Of course, I don't have any experience with woodies and their problems with getting excited and going into what amounts to shock from being handled. If you can't get any fluids (and, therefore, oral medications) in, then you may have to resort to some other way like I had to do here:

http://www.pigeons.biz/forums/f6/signs-of-life-27445.html

Hate doing it that way but in an emergency you're sometimes stuck. 

I'm having a difficult time envisioning where all that damage is because not enough of the bird is shown to get a reference. As long as nothing vital has been destroyed, the bird should be able to make it as long as we can get the GI working again. Are the breast muscles full or is this bird kinda' lean?

Pidgey


----------



## amyable

Hi,

I'm just home for a short while and having checked in on him he's still very alert and standing.
He's a juvenile, around 3to4 weeks approx, so not massive and well developed.
As far as Woodie type of stress levels he's coping very well, much better than an adult and will sit quietly on my lap while I've been cleaning out the crop.

I can't believe I've got another two nuts out today and also a couple of very small snails.  He's got to be empty soon. The smell from the crop has gone. There's some blood on the nuts and cotton bud again from inside. 
Where these nuts are coming from I don't know as I can't feel anything in the crop when I massage it.
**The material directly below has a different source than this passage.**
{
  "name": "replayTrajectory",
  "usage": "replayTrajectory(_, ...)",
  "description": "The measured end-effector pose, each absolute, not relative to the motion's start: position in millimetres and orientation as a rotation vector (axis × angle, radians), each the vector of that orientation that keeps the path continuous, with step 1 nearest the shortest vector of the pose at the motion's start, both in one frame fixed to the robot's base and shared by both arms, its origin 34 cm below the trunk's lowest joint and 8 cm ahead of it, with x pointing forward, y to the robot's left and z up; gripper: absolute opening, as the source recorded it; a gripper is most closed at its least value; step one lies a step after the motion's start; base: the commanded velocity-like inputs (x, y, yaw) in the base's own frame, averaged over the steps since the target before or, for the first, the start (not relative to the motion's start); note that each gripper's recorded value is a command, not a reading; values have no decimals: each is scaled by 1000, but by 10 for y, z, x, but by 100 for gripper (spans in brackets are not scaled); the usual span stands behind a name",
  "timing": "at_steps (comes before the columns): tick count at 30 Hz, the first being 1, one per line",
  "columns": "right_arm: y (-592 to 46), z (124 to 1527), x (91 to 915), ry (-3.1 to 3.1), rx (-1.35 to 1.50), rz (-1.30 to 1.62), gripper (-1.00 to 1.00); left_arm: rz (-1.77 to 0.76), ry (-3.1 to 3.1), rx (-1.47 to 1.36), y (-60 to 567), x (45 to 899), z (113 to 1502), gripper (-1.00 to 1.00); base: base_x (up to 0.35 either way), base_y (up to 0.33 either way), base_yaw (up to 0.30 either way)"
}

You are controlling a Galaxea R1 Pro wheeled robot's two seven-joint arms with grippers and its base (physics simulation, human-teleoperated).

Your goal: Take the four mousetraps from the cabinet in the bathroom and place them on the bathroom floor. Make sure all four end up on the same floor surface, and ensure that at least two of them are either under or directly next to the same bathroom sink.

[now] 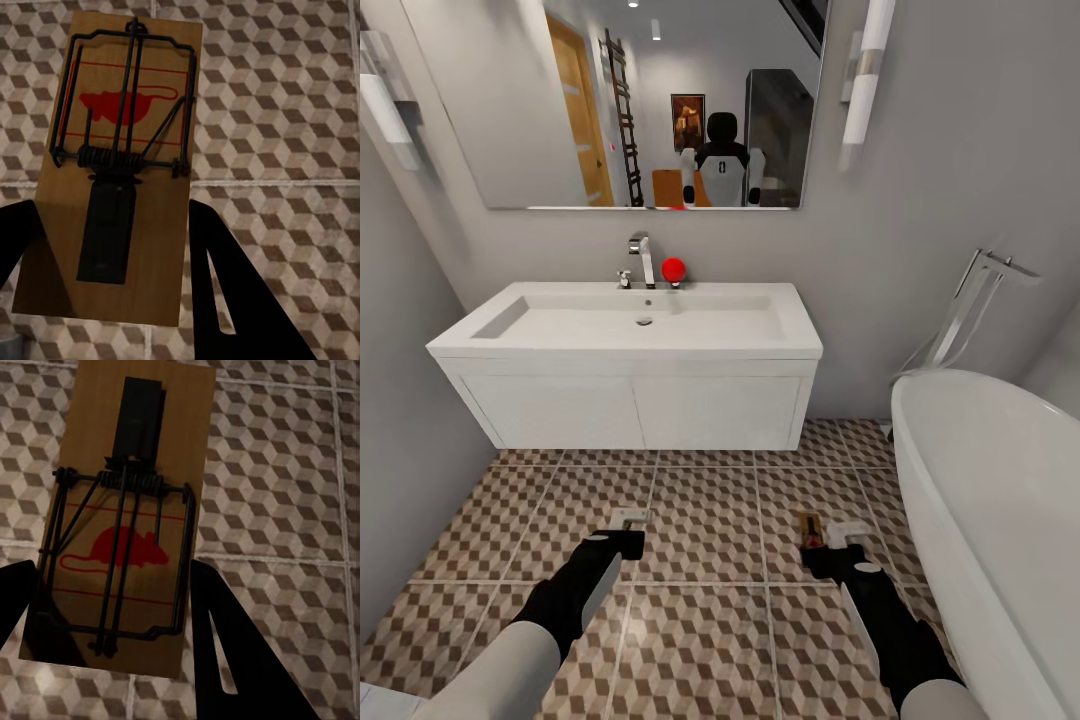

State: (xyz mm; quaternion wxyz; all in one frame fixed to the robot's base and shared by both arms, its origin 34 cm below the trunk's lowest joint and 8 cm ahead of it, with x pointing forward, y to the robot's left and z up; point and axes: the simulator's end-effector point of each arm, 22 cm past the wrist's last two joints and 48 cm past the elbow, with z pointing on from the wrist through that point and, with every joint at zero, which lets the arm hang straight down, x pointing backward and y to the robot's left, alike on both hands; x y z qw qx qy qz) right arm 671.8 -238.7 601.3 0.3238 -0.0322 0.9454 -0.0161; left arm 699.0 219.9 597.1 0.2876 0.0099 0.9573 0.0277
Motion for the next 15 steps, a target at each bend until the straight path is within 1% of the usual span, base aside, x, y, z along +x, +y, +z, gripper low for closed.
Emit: replayTrajectory(15, -2391, 6095, 6838, 2439, -82, -46, -100, 73, 2564, 29, 2191, 6973, 5896, -100, 0, 0, 0)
He has a flap and somehow these nuts get pushed to the surface of the hole.

He's taking fluids well from a syringe if I drip it along his beak he sips it ok.

I've been giving him the Synulox tablets and so far haven't seen any evidence of them coming out of the hole so I hope he's getting them ok.

I'll be free later on once our party's over and will take some better pics of his back injuries.

Thanks for the link.

Janet


----------



## Pidgey

In theory, that hole in the crop should be fairly high up, enough to hopefully allow formula to gravity-feed through. Watching the poops at this point will be the ticket to figuring out whether anything's actually making it through or not. Given the possibility for a Pasteurella multocida infection, you can't afford to go too long without either getting an injectable in there or doing that thing up the vent if there's any chance that the oral route isn't working. Best of luck!

Pidgey


----------



## Feefo

Ah! Good thinking Pidgey....I had forgotten that the synulox might not go through!  . 

I think I will try to get some injectable from my vet to keep for emergencies like these...


----------



## amyable

Hi, just snook back in to give him some more fluids.

I'm not confident he's going to make it now as he seems to be tiring and closing his eyes more.

Another nut just came out and the smell's back. More bleeding inside aswell.

He's very thirsty and bless him he's nuzzling the syringe to get a drink. Then I put his bowl by him and he put his beak in and drank so much. Unfortunately
I then felt my trousers were wet and could see as he was drinking it was pouring out of his side.
Maybe it's flushing him out a bit.

The hole is so large it would need stitching I'm sure but I wouldn't think that was a good idea while there's so much muck still coming out of the crop.

I really don't know what to do for him at the moment other than keep getting this stuff out of the crop as it surfaces.

Should I try some more Kaytee later even if the crop is bleeding?

Janet


----------



## Feefo

Poor baby...I would keep him on rehydrating fluids only just a bit longer, Josefina just had Hartmann's for a couple of days.

Cynthia


----------



## Pidgey

Picture of the poops? That is... are there any?

Pidgey


----------



## amyable

Hi,

This evening when I checked the bleeding was worse in the crop and it has a slight smell again.
Yet another nut came out tonight with some other gunk.
He seems to get agitated and flaps about then a nut comes to the surface of the hole. Once I get it out he calms down. I still can't believe how many have come out whole.

I didn't try for a picture of the crop hole tonight as he seemed uncomfortable. The tear in the outer skin is very bad and I can't see how it can be put together as there's no skin in some places to stitch. Will see how he is tomorrow and try for a picture again.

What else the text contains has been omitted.